On ne peut pas faire du neuf avec du vieux, c’est clair. Il faudrait un jour mettre définitivement, mais de manière progressive et constructive, un terme au cycle répétitif des manies que la société peine à recracher, la lassitude d’agir ayant gagné ses viscères.

Le régime installé il y a peu, quoi qu’étant assis sur l’incertitude de la crédibilité et de la légitimité, ne doit logiquement pas marcher sur du «déjà vu». Sans vouloir ressasser les prouesses éphémères du prédécesseur, connu pour ses initiatives novatrices et son inanité dans l’application et suivi de celles-ci, il faut être franc. C’est là, en fait, les principaux points noirs de cette gouvernance vicennale.
Des erreurs, en effet, dans lesquelles le pouvoir actuel ne doit impérativement pas retomber, ne serait-ce qu’au nom du changement et de l’alternance dite civilisée. Si les nouvelles têtes dirigeantes de la République Démocratique du Congo veulent réellement apporter cette touche particulière, mais surtout indispensable au véritable développement du pays, dans son ère précipitée de rupture. Un nouveau profil s’impose.
Des inaugurations en cascades, des constructions, réhabilitations, réaménagements,… sans aucune manœuvre permanente de suivi. Les postes institutionnels sont toujours aussi convoités avec rage pour des fins plus personnelles que communautaires. Les deniers publics sous la menace constante de malversation. La corruption qui gagne de plus en plus du terrain jusqu’au sein des représentants du peuple. La mentalité, principalement axée sur la construction du pays, demeure ternie à la scission des camps politiques. Et on n’en finit pas…
Aujourd’hui, il faut peut-être se dire que ce n’est ni une République d’entrants, ni celle des sortants. Mais d’un peuple uni sous l’emblème de la démocratie comme le tout de la consolidation de plusieurs efforts.
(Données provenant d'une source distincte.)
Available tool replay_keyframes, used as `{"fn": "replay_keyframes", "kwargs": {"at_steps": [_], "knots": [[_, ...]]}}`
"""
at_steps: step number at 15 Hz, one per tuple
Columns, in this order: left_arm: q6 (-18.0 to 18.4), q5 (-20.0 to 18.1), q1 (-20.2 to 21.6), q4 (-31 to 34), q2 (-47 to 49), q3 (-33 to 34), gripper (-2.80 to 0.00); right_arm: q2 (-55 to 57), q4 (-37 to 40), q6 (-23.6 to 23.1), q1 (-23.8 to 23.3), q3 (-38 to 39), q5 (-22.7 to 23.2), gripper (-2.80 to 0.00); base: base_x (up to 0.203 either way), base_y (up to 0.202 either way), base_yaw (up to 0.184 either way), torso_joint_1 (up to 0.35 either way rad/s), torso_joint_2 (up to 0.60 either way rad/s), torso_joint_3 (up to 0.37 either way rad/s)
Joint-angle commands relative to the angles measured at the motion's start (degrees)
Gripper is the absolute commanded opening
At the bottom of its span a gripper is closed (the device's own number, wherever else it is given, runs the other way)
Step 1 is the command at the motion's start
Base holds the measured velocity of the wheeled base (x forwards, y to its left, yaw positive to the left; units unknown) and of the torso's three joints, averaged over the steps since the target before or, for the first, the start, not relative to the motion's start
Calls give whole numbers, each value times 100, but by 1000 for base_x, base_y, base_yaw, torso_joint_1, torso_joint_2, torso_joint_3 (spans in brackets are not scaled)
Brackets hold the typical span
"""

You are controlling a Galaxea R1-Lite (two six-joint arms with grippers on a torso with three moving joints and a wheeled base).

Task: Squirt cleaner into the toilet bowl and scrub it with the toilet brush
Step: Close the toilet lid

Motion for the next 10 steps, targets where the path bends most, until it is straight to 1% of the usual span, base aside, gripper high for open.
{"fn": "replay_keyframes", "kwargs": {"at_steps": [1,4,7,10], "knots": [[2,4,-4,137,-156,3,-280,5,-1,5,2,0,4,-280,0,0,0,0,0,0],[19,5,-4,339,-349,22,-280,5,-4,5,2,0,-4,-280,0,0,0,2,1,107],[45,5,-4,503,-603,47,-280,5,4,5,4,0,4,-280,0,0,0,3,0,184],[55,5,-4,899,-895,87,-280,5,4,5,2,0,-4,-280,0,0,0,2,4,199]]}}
Il ne faut pas non plus négliger le fait pour apporter ce vent nouveau, il n’est simplement pas question d’actions, d’inaction ou de réactions, mais beaucoup plus une préoccupation d’Homme. La piètre qualité des personnes souvent détentrices des cires à cacheter les signatures les plus décisionnelles de la République. Il n’y a pas de substitut à l’excellence. Chacun, avec le cœur et les mains purs, doit être à sa place et prêcher par l’exemple de mieux faire.
N’adoptons pas des calmants en lieu et place des traitements. Les cinq prochaines années seront forcément décisives pour l’ensemble des congolais. Reste à savoir si elles auront impacté dans l’incarnation de nouvelles réformes, corrigées et adaptées ou dans le bis repetita de palliatifs provisoires et cosmétiques. La question de développement est l’apanage de toute la société, aucun peuple ne s’est développé sans sa propre contribution. Le panier circule encore.

La Pros.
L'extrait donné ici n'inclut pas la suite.